The Hamas attack, along with a spike in violence in the West Bank, have put the Israeli-Palestinian conflict back on center stage. The war now tops the newscasts worldwide, has prompted four visits by Blinken to the region and resulted in a genocide case against Israel in the U.N. world court.

The Saudis have revived the possibility of establishing ties with Israel, but only if this included the establishment of an independent Palestinian state.

“The painful developments of the last 100 days have proven beyond doubt that the Palestinian issue and the Palestinian people cannot be ignored,” said Nabil Abu Rudeineh, spokesperson for Palestinian President Mahmoud Abbas.

THERE’S NO POSTWAR PLAN: As the war drags on and the death toll mounts, there is no clear path for when the fighting will end or what will follow.

Israel says Hamas can play no part in Gaza’s future.
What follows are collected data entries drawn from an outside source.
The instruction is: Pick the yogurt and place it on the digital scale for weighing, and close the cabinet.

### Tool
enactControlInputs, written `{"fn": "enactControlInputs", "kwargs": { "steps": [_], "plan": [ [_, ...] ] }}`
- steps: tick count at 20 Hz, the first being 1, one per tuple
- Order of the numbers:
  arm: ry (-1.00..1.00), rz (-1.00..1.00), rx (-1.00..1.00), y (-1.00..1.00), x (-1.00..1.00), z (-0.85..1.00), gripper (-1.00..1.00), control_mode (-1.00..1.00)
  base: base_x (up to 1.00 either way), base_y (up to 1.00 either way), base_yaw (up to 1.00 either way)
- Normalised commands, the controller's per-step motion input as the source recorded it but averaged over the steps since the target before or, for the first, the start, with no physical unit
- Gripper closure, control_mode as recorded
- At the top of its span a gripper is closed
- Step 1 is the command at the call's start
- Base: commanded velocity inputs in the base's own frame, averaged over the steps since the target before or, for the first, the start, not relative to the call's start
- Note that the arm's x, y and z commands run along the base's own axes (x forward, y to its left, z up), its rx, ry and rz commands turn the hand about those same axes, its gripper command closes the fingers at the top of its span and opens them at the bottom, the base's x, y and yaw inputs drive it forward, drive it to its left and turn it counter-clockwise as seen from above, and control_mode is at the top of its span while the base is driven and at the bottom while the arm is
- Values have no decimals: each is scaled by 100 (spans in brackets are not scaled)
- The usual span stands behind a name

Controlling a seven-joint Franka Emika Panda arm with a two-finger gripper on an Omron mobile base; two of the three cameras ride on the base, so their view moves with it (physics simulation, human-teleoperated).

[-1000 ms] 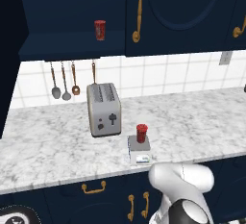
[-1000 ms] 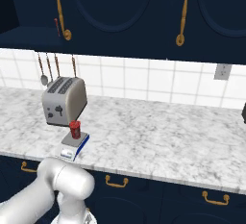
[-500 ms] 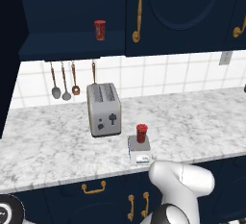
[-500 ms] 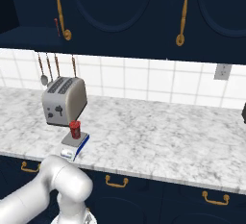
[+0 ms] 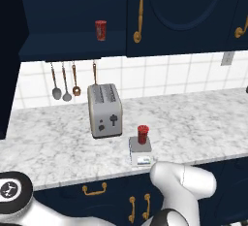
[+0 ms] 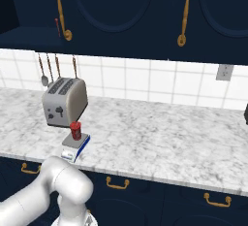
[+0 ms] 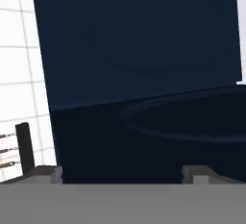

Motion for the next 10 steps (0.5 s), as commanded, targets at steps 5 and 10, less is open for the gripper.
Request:
{"fn": "enactControlInputs", "kwargs": {
  "steps": [5,10],
  "plan": [
    [1,-2,21,-72,32,38,-100,-100,0,0,0],
    [14,-2,34,-100,56,42,-100,-100,0,0,0]
  ]
}}
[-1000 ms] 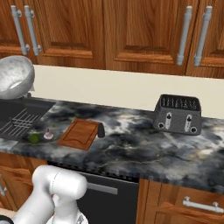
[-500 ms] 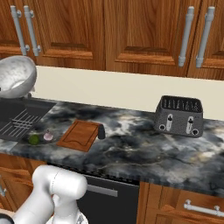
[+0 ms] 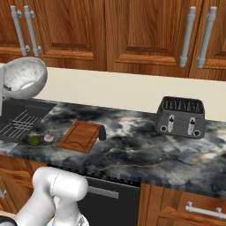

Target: Open the cabinet. Place the bowl and condiment on the counter. Then place the lime and garlic on the cutting board.

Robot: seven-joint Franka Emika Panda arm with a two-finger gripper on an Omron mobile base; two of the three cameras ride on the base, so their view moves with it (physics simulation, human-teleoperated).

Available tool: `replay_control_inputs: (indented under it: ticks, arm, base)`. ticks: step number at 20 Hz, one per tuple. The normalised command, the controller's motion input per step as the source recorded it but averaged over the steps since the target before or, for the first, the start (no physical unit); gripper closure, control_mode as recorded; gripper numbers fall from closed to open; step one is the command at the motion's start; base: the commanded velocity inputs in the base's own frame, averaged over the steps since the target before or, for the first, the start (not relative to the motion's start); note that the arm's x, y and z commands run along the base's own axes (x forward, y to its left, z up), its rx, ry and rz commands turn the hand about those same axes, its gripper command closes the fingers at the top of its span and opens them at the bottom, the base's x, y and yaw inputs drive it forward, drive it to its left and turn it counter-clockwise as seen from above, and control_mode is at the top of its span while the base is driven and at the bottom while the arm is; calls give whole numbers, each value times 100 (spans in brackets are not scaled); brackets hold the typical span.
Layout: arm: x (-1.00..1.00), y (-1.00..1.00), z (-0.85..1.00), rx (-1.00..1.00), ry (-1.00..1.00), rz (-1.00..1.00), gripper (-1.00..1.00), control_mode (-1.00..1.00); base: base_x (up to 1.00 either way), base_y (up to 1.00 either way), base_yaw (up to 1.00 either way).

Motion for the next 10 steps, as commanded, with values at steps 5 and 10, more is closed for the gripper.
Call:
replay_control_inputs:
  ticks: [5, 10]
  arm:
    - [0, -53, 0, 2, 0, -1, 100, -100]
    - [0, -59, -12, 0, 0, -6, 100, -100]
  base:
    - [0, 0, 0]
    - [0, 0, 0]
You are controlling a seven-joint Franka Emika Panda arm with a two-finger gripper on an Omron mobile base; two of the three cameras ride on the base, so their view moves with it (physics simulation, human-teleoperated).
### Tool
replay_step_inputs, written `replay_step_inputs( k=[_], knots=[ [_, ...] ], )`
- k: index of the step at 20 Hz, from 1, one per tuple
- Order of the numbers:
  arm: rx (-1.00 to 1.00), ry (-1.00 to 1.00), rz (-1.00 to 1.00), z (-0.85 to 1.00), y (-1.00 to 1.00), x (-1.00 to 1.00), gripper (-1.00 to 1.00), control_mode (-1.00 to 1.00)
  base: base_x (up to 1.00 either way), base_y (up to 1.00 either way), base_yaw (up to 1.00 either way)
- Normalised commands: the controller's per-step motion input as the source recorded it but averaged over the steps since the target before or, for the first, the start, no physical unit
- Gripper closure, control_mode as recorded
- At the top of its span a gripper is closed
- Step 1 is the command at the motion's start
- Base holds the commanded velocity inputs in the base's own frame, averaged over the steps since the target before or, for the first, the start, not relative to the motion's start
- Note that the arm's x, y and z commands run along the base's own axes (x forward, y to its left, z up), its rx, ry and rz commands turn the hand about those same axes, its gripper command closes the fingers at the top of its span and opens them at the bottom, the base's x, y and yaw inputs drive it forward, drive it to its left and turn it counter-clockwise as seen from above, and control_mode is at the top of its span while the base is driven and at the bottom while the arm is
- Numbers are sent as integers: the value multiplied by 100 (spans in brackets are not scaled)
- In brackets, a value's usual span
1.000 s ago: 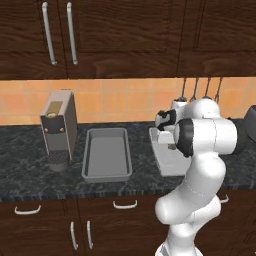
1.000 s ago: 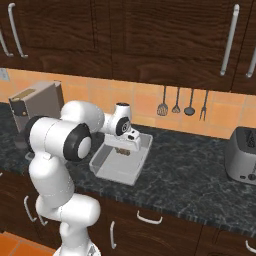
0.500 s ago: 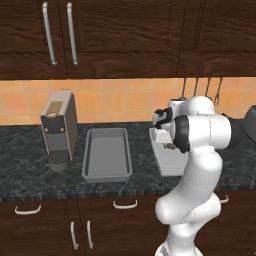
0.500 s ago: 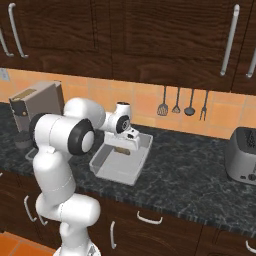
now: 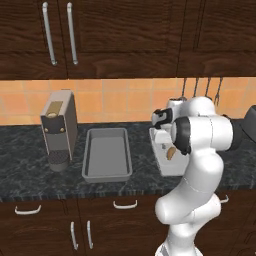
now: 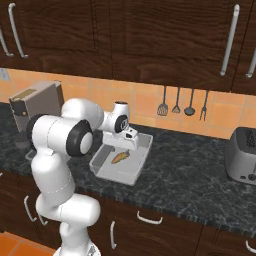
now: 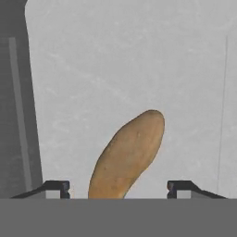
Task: Place one sweet potato and one chicken drumstick in each tupperware on the nearby counter, to pack two identical lunches.
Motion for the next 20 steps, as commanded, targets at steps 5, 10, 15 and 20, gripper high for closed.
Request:
replay_step_inputs(
  k=[5, 10, 15, 20],
  knots=[
    [-3, -4, 0, 33, 32, -45, -100, -100, 0, 0, 0],
    [0, -5, 0, 23, 43, -100, -100, -100, 0, 0, 0],
    [0, 0, 0, 31, 29, -100, -100, -100, 0, 0, 0],
    [0, -9, 0, 69, 1, -100, -100, -100, 0, 0, 0]
  ],
)
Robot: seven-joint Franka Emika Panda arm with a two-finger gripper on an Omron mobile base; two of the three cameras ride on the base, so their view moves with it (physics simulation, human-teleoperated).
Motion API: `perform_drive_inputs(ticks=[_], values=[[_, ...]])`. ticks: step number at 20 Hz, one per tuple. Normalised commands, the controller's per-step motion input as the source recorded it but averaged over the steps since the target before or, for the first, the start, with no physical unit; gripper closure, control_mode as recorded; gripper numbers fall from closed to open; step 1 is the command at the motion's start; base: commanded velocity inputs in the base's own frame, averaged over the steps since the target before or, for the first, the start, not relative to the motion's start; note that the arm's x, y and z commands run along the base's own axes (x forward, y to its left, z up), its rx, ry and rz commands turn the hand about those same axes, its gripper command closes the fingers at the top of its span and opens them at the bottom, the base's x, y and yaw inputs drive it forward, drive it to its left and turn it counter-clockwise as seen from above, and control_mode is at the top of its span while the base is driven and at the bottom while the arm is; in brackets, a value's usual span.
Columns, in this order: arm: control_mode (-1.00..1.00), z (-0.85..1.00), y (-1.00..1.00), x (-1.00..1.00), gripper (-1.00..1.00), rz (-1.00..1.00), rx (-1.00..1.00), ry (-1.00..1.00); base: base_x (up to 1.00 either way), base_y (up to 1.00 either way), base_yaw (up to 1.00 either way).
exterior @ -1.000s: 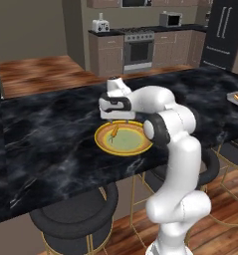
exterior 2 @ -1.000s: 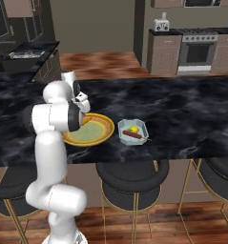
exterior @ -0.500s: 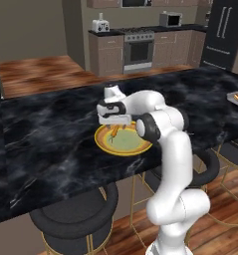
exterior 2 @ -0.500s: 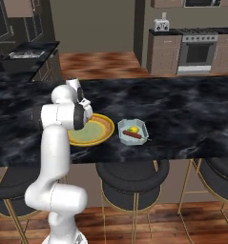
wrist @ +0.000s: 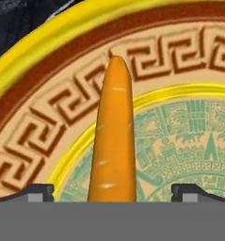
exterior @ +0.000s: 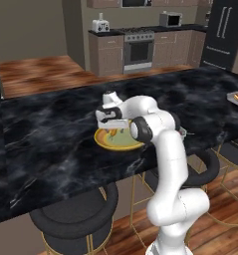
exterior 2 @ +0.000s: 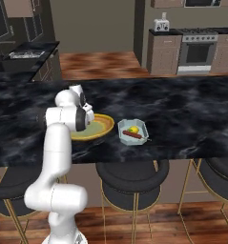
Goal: Place one cooked food and one vegetable from the large plate to each tupperware container.
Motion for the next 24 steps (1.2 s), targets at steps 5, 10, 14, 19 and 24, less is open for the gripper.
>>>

Hamas says that’s an illusion.

The U.S. and the international community want a revitalized Palestinian Authority to govern Gaza, and steps toward a two-state solution. Israel objects.

Israel wants to maintain a long-term military presence in Gaza. The U.S. does not want Israel to reoccupy the territory.

Reconstruction will take years. It is unclear who will pay for it or how the required materials will enter the territory through its limited crossings. And with so many homes destroyed, where will people stay during this lengthy process?

“Our lives 100 days ago was excellent. We had cars and houses,” said Halima Abu Daqa, a Palestinian woman who was displaced from her home in southern Gaza and is now living in a tent camp.

“We have been deprived of everything,” she said. “Everything has changed and nothing remains.